EXERCISE DETAILS - Look through the records, and whenever a line includes the word "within", copy it.
********************
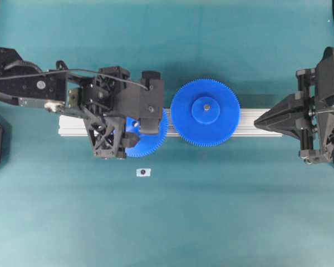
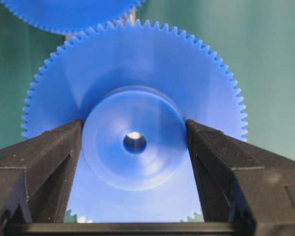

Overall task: Insert the small gear onto the shaft.
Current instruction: 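Carry the gear to the empty shaft beside the large gear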

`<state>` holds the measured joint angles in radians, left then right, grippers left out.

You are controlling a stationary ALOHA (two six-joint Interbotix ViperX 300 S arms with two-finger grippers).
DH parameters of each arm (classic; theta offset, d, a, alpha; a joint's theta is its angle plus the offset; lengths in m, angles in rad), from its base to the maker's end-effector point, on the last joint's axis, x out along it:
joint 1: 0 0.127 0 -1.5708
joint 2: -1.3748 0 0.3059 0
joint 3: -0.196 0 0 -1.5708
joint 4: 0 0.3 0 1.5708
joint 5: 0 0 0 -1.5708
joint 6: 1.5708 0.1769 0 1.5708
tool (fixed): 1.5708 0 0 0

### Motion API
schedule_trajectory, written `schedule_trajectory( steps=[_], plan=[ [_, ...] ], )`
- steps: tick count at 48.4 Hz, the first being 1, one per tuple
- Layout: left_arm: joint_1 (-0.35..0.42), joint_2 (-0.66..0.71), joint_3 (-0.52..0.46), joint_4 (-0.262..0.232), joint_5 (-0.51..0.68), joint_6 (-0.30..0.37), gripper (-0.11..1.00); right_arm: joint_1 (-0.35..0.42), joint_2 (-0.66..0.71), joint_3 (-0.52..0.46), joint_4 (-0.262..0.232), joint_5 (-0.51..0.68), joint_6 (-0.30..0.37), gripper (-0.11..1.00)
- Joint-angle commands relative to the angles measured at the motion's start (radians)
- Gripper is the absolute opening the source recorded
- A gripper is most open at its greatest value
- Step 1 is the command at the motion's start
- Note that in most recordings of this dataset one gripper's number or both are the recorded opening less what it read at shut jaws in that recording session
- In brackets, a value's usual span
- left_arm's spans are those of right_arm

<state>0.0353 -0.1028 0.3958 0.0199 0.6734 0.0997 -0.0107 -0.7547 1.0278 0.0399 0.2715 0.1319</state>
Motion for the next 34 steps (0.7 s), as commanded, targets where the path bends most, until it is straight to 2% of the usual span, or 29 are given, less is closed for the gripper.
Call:
schedule_trajectory(
  steps=[1,15,34],
  plan=[
    [0.018,-0.003,-0.031,0.002,-0.011,0.020,0.72,0.000,-0.002,-0.009,0.002,-0.012,0.009,0.11],
    [0.041,0.057,-0.035,0.002,-0.028,0.075,0.72,0.000,-0.003,-0.009,0.002,-0.012,0.015,0.11],
    [0.058,0.069,-0.038,0.002,-0.057,0.078,0.72,0.000,-0.006,-0.008,0.002,-0.012,0.021,0.11]
  ],
)
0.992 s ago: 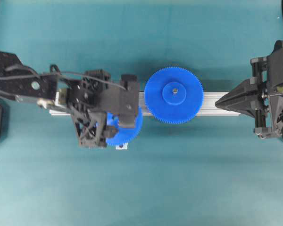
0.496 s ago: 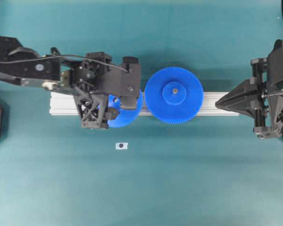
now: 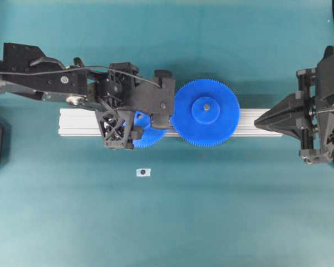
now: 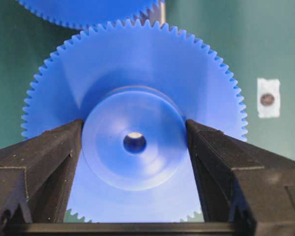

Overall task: Insert the small gear onto the shaft.
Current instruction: 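Carry the gear to the empty shaft beside the large gear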

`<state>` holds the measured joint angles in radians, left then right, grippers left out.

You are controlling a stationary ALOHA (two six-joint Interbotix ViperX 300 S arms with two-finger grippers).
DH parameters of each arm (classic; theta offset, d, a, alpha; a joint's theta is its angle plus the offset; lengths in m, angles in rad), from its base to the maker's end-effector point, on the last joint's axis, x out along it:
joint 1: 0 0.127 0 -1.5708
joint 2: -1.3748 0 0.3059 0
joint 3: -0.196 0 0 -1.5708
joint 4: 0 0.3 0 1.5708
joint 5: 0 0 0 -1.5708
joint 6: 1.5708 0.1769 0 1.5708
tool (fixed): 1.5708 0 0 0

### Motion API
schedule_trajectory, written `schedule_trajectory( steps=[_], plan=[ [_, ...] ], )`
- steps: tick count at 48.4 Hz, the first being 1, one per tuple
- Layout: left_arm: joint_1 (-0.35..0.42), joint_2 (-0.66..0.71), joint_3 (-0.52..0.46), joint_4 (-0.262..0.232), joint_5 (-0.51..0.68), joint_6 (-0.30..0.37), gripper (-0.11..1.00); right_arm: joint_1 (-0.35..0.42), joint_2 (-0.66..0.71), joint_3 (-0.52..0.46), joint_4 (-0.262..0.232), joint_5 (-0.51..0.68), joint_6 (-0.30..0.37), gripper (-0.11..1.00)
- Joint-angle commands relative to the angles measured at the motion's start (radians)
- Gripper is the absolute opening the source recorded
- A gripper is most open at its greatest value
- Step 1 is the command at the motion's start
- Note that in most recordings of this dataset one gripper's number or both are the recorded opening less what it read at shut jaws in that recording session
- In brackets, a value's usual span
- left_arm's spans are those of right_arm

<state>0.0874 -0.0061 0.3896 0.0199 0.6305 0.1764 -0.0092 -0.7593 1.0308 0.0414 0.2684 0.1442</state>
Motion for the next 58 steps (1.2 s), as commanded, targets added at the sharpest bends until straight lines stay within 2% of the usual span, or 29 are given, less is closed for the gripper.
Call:
schedule_trajectory(
  steps=[1,39,58],
  plan=[
    [0.005,-0.028,-0.032,0.002,-0.012,0.002,0.72,-0.002,-0.002,-0.011,0.000,-0.009,0.009,0.11],
    [0.011,0.046,-0.025,0.002,-0.028,-0.003,0.72,-0.002,-0.006,-0.002,0.000,-0.020,0.025,0.11],
    [0.026,0.006,-0.026,0.002,0.103,0.002,0.72,-0.002,-0.017,0.008,0.000,-0.020,0.028,0.11]
  ],
)
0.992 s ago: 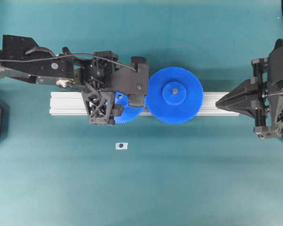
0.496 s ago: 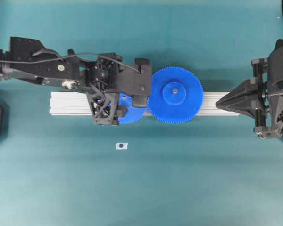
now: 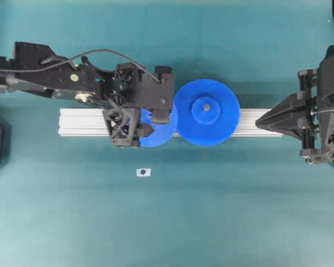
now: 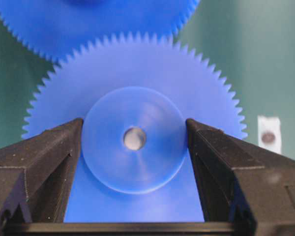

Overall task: Insert the small gear onto the shaft.
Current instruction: 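Lower the gear's bore onto the shaft, meshing with the large gear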

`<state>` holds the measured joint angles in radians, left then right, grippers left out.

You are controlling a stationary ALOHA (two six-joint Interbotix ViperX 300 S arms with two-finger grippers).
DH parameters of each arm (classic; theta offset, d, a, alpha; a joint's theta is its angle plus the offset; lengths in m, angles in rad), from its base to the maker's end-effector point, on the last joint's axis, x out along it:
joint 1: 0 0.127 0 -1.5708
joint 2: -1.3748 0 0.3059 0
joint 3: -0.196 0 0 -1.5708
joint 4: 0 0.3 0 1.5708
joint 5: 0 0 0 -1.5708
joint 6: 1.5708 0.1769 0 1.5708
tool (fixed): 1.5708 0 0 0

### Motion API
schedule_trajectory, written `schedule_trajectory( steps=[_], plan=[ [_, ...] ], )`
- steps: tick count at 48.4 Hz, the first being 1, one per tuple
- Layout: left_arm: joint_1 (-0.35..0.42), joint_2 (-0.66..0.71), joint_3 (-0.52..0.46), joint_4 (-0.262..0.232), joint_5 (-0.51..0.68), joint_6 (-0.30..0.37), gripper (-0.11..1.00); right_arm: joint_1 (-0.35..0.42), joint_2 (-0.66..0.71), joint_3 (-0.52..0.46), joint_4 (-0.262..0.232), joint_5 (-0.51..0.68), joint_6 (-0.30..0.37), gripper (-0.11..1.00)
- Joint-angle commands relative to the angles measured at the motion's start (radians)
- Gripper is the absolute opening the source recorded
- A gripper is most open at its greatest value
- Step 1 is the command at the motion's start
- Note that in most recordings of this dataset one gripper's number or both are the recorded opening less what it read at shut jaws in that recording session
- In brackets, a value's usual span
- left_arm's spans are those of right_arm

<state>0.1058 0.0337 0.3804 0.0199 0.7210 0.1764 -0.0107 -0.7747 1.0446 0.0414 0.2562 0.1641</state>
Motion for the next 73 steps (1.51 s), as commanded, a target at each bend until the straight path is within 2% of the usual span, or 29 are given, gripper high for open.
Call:
schedule_trajectory(
  steps=[1,19,32,63,68,73],
  plan=[
    [0.008,-0.035,-0.015,0.002,0.017,0.002,0.72,0.000,-0.003,-0.006,0.000,-0.008,0.008,0.11],
    [0.008,-0.017,-0.037,0.000,0.018,0.003,0.72,0.000,-0.005,-0.002,0.000,-0.015,0.008,0.11],
    [0.008,-0.006,-0.060,0.002,0.009,0.037,0.72,0.000,-0.005,-0.002,0.000,-0.017,0.008,0.11],
    [0.009,0.005,-0.063,0.002,0.012,0.026,0.72,0.000,-0.005,-0.005,0.000,-0.018,0.014,0.11],
    [0.009,-0.002,-0.064,0.002,0.009,0.032,0.78,0.002,-0.005,-0.003,0.000,-0.018,0.017,0.11],
    [0.008,-0.006,-0.064,0.002,0.011,0.032,0.78,0.000,-0.005,-0.003,0.002,-0.018,0.017,0.11]
  ],
)
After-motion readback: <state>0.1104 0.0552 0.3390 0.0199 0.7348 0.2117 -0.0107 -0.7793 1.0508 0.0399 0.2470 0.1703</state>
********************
ANSWER TO THE PROBLEM -
Motion for the next 58 steps (1.2 s), as commanded, targets added at the sharpest bends until straight lines stay within 2% of the usual span, or 29 are given, less is closed for the gripper.
Motion for the next 73 steps (1.51 s), as commanded, a target at each bend until the straight path is within 2% of the usual span, or 29 are given, gripper high for open.

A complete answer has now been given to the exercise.